# Assigned task:
Write out the data exactly as given, dropping every picture.

Recorded information Start Marker

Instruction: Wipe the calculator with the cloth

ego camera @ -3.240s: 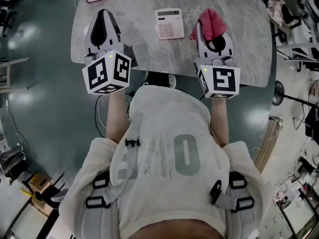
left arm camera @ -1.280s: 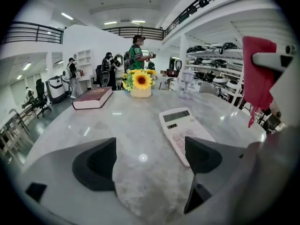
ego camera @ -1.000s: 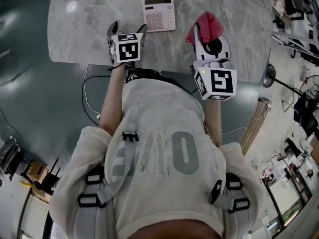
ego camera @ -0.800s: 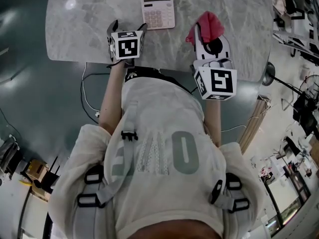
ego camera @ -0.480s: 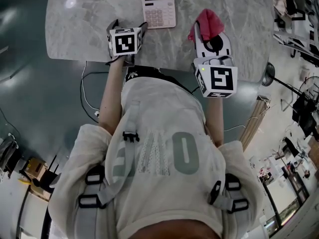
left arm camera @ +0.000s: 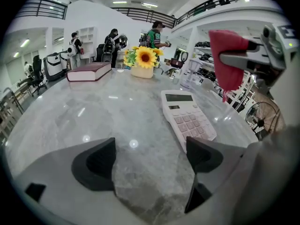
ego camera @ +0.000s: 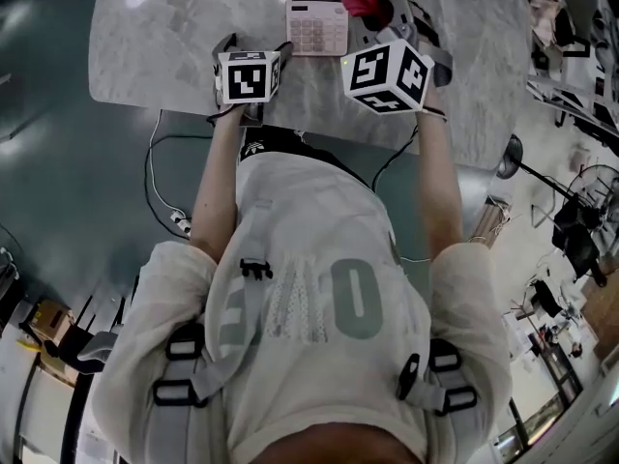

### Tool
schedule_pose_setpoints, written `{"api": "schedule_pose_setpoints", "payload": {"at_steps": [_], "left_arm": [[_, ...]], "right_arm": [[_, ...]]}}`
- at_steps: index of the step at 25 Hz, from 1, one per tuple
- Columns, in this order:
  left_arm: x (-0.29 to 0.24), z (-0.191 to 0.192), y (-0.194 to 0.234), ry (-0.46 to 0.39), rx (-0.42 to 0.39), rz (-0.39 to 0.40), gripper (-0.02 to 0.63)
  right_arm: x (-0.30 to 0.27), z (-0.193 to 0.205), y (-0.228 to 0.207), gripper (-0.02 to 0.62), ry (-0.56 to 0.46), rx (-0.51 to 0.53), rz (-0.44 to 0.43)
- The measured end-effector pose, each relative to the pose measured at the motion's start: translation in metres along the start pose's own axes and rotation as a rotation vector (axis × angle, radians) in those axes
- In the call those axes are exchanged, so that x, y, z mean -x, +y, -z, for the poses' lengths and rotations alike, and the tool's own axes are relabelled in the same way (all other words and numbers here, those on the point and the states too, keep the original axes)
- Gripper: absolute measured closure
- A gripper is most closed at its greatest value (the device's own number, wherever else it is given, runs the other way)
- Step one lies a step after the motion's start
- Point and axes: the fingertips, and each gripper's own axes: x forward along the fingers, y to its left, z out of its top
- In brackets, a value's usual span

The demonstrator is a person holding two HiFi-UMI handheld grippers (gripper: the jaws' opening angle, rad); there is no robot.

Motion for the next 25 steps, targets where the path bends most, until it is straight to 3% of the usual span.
{"api": "schedule_pose_setpoints", "payload": {"at_steps": [11,19,25], "left_arm": [[-0.002,0.002,-0.002,-0.014,-0.006,-0.004,0.146],[-0.003,0.003,-0.002,-0.006,-0.006,0.002,0.146],[-0.004,0.001,0.0,-0.017,-0.01,0.008,0.146]], "right_arm": [[-0.087,0.006,0.063,0.54,0.148,0.386,-0.177],[-0.11,0.013,0.087,0.54,0.215,0.472,-0.233],[-0.112,0.013,0.09,0.54,0.223,0.553,-0.197]]}}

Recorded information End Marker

# Solved exercise:
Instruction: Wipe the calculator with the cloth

ego camera @ -3.240s: 
left arm camera @ -1.280s: 
ego camera @ -1.000s: 
ego camera @ -0.800s: 
ego camera @ -0.480s: 
left arm camera @ +0.000s: 
ego camera @ +0.000s: 

### Tool
schedule_pose_setpoints, written `{"api": "schedule_pose_setpoints", "payload": {"at_steps": [_], "left_arm": [[_, ...]], "right_arm": [[_, ...]]}}`
- at_steps: index of the step at 25 Hz, from 1, one per tuple
- Columns, in this order:
  left_arm: x (-0.29 to 0.24), z (-0.191 to 0.192), y (-0.194 to 0.234), ry (-0.46 to 0.39), rx (-0.42 to 0.39), rz (-0.39 to 0.40), gripper (-0.02 to 0.63)
  right_arm: x (-0.30 to 0.27), z (-0.193 to 0.205), y (-0.228 to 0.207), gripper (-0.02 to 0.62), ry (-0.56 to 0.46), rx (-0.51 to 0.53), rz (-0.44 to 0.43)
- The measured end-effector pose, each relative to the pose measured at the motion's start: translation in metres along the start pose's own axes and rotation as a rotation vector (axis × angle, radians) in those axes
- In the call those axes are exchanged, so that x, y, z mean -x, +y, -z, for the poses' lengths and rotations alike, and the tool's own axes are relabelled in the same way (all other words and numbers here, those on the point and the states too, keep the original axes)
- Gripper: absolute measured closure
- A gripper is most closed at its greatest value (the device's own number, wherever else it is given, runs the other way)
- Step one lies a step after the motion's start
- Point and axes: the fingertips, and each gripper's own axes: x forward along the fingers, y to its left, z out of its top
- In brackets, a value's usual span

The demonstrator is a person holding two HiFi-UMI handheld grippers (gripper: the jaws' opening angle, rad); there is no robot.

Motion for the next 25 steps, targets where the path bends most, until it is straight to 3% of the usual span.
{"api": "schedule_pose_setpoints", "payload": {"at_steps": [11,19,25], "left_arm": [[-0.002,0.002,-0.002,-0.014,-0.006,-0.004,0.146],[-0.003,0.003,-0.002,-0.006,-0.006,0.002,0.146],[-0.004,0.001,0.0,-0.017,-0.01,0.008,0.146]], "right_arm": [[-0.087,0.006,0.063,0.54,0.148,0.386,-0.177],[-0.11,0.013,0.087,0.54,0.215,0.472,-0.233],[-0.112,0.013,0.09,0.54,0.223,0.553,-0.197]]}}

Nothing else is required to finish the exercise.